Dave reminded me of my Nana a lot. And apparently I reminded people of him. Auntie Maxie used to call me by his name. I looked nothing like him and thought the whole thing was nonsense but I guess people who knew us both recognised our kindred spirits.

One of my lasting regrets is that we never went on a bike ride together. Dave was a die-hard roadie, out doing time trials every weekend well into his 60s. My kind of cycling has, for the most part, been of the functional, get-around-town sort. I’d done a few cycle tours in Europe and completed the Land’s End to John o’Groats, but I only got into proper road cycling in my late thirties, by which time Dave was getting ready to hang up his bib shorts. I knew he and his club buddies went over to Normandy ever year for a long weekend – the Tour d’Honfleur, I think they called it – and I asked if I could tag along one year but I was politely rebuffed on the grounds of general infirmity and dwinding health among the group, not least Dave who was then struggling with various heart complications.

Kite flight
Dave teaching me how to fly a kite. Portsmouth 1980.
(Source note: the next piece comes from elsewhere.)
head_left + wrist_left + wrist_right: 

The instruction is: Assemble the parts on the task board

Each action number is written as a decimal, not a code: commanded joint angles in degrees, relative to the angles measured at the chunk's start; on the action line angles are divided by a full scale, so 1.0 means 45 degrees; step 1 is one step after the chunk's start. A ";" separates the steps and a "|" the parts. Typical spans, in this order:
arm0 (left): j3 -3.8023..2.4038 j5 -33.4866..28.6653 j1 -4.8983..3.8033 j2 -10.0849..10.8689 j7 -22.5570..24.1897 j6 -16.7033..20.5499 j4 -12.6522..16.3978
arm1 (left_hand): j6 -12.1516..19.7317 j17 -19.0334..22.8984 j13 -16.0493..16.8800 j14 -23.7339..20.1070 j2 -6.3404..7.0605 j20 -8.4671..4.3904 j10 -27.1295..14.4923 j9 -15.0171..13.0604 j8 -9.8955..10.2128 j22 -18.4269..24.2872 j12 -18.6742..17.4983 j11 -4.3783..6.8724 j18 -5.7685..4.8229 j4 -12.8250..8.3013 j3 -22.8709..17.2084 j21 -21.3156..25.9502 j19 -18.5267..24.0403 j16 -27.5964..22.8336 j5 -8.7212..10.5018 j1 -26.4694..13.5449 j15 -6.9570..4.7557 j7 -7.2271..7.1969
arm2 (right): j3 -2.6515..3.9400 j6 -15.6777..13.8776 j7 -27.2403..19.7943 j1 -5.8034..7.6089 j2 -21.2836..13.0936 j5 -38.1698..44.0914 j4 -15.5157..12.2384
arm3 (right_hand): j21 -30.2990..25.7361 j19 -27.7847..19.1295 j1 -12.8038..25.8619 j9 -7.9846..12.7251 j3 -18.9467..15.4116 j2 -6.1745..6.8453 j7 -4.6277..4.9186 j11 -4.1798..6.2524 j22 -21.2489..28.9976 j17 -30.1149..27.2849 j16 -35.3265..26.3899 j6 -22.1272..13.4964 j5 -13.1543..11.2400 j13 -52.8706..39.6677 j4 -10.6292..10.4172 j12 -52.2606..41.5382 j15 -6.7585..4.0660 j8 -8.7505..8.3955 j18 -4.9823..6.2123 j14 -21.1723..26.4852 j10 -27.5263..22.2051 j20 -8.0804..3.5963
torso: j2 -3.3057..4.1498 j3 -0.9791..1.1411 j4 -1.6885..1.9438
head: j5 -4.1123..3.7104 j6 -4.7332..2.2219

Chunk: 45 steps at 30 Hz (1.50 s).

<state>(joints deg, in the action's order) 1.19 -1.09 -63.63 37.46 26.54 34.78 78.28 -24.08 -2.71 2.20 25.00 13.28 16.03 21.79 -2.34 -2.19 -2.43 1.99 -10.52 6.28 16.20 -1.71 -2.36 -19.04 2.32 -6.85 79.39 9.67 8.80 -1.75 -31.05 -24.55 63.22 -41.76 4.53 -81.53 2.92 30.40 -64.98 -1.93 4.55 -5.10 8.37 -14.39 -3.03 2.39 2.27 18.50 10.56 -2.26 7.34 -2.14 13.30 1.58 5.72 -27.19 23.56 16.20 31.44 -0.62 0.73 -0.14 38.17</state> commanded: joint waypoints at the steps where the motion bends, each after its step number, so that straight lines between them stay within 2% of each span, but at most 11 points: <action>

I did, however, get to play music with Dave. That afternoon in his music room, Dave took his guitar and started to play. I took out the clarinet and we sat and jammed together, gently, quietly. The first and only time we ever did. No Buddy Rich. No Brubeck. No legend to print. Just two kindred souls, conjuring notes in air, finding not just the joy in music, but the deeper joy of making our own.

Dave Henderson was a legend of the best kind, someone who lived his life truly and well. He was a brilliant, soulful human being with a knack for the new and a talent for excellence. He had a restless, questing mind and an unquenchable sense of adventure.

He was many things to many people, as the best of us often are, and we shall miss him dearly.